L'influence du Caravage
L'art européen au XVIIe siècle fut profondément marqué par une tendance au réalisme héritée du Caravage et, d'une manière plus large, les doctrines issues de la Contre-Réforme et du Concile de Trente. Les artistes, lors du désormais traditionnel séjour qu'ils effectuaient en Italie pour parfaire leur formation, ne pouvaient rester insensibles à la vision novatrice de ce peintre : mise en scène théâtrale, dramatisée par les effets de lumière, puissants effets de clair-obscur qui structurent la composition.

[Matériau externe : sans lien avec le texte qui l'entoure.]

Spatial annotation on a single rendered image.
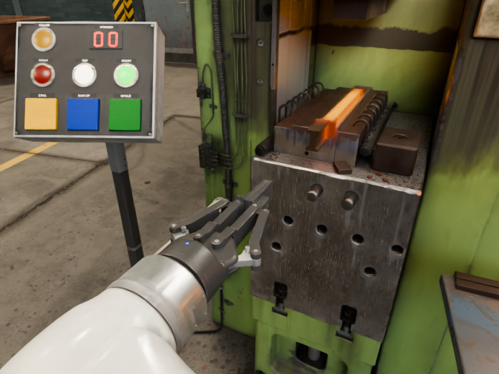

Nicolas Tournier et Theodor Van Loon figurent parmi les artistes qui ont particulièrement bien compris ces leçons, tout en les interprétant de manière profondément personnelle : à l'allure vibrante et passionnée de la Judith de Valentin de Boulogne, Nicolas Tournier oppose des personnages stoïques, solennels, empreints d'une retenue grave, comme en témoigne sa Vierge à l'enfant.
Jean Chalette est une autre personnalité toulousaine représentative de ce caravagisme qui se développe particulièrement dans le Sud de la France, dans le domaine de la peinture religieuse. Notons par ailleurs qu'il fut le peintre officiel des Capitouls et réalisa de nombreux portraits des édiles municipaux : deux de ses oeuvres sont présentées dans les collections permanentes.